Problem requirements: Lines from the one containing "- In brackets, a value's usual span" to the end of the data below are to be restated exactly, with both ends included and nothing else.

════════════════════

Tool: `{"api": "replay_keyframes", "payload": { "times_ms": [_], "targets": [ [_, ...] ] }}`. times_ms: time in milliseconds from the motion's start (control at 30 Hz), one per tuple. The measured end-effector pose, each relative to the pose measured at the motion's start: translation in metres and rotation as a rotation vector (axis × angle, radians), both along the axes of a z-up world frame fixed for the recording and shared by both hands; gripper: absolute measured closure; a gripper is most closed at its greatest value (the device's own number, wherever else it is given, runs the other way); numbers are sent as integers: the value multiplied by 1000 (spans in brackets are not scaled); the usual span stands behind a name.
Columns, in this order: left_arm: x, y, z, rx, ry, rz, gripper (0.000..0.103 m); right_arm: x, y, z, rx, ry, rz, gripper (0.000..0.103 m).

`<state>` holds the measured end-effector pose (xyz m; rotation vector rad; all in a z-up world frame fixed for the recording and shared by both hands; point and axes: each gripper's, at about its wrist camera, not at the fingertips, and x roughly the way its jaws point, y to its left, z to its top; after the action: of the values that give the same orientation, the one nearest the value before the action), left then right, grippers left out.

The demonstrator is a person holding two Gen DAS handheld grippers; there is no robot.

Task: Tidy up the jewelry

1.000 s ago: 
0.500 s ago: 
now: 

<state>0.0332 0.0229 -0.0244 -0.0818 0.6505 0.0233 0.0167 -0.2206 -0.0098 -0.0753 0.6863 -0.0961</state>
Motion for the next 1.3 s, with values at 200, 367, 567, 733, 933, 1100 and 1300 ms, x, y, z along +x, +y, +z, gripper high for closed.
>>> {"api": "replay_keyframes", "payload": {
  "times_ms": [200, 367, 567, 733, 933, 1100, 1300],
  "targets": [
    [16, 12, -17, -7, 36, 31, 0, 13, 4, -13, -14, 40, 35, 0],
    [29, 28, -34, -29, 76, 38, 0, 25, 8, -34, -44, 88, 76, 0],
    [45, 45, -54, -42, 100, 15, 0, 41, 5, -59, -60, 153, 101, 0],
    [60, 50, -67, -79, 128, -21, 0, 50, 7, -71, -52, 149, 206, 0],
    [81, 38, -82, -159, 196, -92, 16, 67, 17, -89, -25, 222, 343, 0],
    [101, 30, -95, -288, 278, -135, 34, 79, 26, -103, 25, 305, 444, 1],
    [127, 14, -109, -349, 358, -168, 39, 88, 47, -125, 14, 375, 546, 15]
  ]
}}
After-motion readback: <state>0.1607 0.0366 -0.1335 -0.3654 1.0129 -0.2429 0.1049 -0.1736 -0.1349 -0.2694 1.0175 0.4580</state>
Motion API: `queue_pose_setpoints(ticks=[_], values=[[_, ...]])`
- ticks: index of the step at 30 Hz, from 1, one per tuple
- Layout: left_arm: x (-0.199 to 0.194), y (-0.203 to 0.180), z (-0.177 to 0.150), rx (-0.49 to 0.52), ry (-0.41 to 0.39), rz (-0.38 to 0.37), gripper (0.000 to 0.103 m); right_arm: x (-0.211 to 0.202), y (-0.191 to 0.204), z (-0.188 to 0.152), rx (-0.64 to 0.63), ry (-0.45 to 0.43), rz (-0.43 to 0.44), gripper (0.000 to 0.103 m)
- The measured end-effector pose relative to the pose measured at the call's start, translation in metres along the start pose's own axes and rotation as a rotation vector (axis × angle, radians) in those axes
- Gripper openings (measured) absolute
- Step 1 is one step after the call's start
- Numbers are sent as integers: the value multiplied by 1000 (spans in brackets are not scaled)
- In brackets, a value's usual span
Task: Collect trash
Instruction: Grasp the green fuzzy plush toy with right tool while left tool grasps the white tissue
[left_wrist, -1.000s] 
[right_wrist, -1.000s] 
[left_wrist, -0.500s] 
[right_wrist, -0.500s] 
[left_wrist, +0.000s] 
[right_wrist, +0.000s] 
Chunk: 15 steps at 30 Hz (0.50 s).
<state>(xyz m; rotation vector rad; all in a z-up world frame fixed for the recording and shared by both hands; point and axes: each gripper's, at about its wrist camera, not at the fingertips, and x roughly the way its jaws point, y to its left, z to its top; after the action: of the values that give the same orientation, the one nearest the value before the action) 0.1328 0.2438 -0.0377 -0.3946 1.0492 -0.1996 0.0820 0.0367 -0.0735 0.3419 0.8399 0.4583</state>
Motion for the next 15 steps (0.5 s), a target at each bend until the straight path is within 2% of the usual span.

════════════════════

Result:
- In brackets, a value's usual span
Task: Collect trash
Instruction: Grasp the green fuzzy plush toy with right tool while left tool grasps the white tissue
[left_wrist, -1.000s] 
[right_wrist, -1.000s] 
[left_wrist, -0.500s] 
[right_wrist, -0.500s] 
[left_wrist, +0.000s] 
[right_wrist, +0.000s] 
Chunk: 15 steps at 30 Hz (0.50 s).
<state>(xyz m; rotation vector rad; all in a z-up world frame fixed for the recording and shared by both hands; point and axes: each gripper's, at about its wrist camera, not at the fingertips, and x roughly the way its jaws point, y to its left, z to its top; after the action: of the values that give the same orientation, the one nearest the value before the action) 0.1328 0.2438 -0.0377 -0.3946 1.0492 -0.1996 0.0820 0.0367 -0.0735 0.3419 0.8399 0.4583</state>
Motion for the next 15 steps (0.5 s), a target at each bend until the straight path is within 2% of the usual span.

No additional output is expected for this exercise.